Brief –
The answer should be a number alone: the count of lines in the listing below that include "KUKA".

Records to process –

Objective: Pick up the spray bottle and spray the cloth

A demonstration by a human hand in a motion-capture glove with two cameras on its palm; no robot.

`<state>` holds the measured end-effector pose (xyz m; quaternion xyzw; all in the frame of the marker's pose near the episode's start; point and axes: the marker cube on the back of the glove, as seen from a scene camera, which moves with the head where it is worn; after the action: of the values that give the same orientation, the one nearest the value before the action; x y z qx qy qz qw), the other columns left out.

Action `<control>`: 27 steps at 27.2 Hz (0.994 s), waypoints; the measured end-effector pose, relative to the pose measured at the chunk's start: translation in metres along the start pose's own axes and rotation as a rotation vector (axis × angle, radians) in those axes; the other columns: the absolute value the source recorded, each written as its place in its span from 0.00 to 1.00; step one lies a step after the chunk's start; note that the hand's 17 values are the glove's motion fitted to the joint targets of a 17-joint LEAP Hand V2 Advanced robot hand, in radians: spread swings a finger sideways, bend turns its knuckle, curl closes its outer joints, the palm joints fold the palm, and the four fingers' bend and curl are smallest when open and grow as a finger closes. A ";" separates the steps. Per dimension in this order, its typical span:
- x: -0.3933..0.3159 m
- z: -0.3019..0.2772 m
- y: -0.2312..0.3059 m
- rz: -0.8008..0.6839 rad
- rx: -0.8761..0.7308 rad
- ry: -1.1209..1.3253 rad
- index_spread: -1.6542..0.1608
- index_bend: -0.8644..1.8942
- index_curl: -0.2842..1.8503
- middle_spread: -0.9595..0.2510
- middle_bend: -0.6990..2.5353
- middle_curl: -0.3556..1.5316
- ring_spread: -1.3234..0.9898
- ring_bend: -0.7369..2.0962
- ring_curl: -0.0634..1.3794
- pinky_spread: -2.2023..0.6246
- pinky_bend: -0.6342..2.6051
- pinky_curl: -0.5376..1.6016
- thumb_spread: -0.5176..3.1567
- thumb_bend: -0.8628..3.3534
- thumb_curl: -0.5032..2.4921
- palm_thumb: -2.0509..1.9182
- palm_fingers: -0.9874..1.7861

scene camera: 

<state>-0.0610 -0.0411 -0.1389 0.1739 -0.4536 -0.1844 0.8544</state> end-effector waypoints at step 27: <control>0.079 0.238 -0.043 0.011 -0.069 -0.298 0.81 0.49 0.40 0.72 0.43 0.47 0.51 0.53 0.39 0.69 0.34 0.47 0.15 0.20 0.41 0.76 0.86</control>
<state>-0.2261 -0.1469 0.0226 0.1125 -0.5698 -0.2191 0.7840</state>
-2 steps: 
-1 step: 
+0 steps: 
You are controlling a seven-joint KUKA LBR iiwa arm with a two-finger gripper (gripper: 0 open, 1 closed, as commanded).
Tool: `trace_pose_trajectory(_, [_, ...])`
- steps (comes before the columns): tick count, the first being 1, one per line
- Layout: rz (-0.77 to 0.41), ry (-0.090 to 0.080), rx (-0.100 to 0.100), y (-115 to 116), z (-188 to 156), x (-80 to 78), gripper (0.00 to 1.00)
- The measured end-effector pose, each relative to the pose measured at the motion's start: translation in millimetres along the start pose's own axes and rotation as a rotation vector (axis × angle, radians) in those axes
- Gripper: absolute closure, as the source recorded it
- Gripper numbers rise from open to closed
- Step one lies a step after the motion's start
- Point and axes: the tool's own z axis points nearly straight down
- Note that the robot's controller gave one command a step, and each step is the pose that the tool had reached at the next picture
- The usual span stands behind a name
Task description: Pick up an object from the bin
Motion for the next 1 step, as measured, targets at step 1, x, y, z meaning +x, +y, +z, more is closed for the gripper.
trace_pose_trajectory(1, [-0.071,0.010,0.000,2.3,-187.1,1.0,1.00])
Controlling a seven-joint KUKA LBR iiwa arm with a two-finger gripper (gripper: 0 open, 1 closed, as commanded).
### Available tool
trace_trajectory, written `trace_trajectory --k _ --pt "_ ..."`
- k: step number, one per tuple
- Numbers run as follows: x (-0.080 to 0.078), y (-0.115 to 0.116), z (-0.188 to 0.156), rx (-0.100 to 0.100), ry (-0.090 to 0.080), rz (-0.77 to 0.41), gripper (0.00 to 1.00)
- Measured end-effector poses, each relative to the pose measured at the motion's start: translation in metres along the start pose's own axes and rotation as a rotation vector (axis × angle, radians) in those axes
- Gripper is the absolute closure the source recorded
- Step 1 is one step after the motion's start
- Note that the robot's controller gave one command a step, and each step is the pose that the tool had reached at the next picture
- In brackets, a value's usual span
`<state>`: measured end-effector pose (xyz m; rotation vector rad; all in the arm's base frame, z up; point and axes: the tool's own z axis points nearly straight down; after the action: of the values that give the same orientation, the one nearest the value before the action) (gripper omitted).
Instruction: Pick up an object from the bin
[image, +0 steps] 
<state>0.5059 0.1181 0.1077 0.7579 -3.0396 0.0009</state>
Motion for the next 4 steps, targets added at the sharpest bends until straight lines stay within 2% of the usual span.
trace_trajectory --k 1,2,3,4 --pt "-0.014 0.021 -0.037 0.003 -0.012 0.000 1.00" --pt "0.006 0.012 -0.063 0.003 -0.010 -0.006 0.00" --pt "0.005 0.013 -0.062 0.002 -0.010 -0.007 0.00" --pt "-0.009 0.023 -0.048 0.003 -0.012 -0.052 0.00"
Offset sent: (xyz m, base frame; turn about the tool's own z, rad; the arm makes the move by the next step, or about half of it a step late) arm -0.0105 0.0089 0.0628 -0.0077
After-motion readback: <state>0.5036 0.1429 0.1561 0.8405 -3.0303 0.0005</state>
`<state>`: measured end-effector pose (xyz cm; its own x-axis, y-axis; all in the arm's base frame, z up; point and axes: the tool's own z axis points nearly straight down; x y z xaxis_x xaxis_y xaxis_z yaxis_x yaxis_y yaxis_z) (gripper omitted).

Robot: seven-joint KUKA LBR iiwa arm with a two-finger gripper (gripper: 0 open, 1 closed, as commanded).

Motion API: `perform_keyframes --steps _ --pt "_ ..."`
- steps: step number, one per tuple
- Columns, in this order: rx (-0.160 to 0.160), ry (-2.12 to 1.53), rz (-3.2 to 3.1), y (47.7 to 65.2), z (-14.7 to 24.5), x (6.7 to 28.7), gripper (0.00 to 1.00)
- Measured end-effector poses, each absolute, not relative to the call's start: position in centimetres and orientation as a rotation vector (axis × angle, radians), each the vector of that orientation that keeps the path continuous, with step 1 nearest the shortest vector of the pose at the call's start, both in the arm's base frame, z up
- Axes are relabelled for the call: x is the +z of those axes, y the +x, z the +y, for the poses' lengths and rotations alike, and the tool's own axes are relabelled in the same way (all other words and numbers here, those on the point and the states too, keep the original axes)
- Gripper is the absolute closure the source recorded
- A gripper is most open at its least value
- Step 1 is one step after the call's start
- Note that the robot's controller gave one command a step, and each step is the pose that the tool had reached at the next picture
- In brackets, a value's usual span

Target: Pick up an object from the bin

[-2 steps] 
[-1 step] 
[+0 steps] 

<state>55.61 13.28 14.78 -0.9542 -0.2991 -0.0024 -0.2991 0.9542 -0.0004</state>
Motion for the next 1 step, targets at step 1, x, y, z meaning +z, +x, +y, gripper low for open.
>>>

Exercise response –
3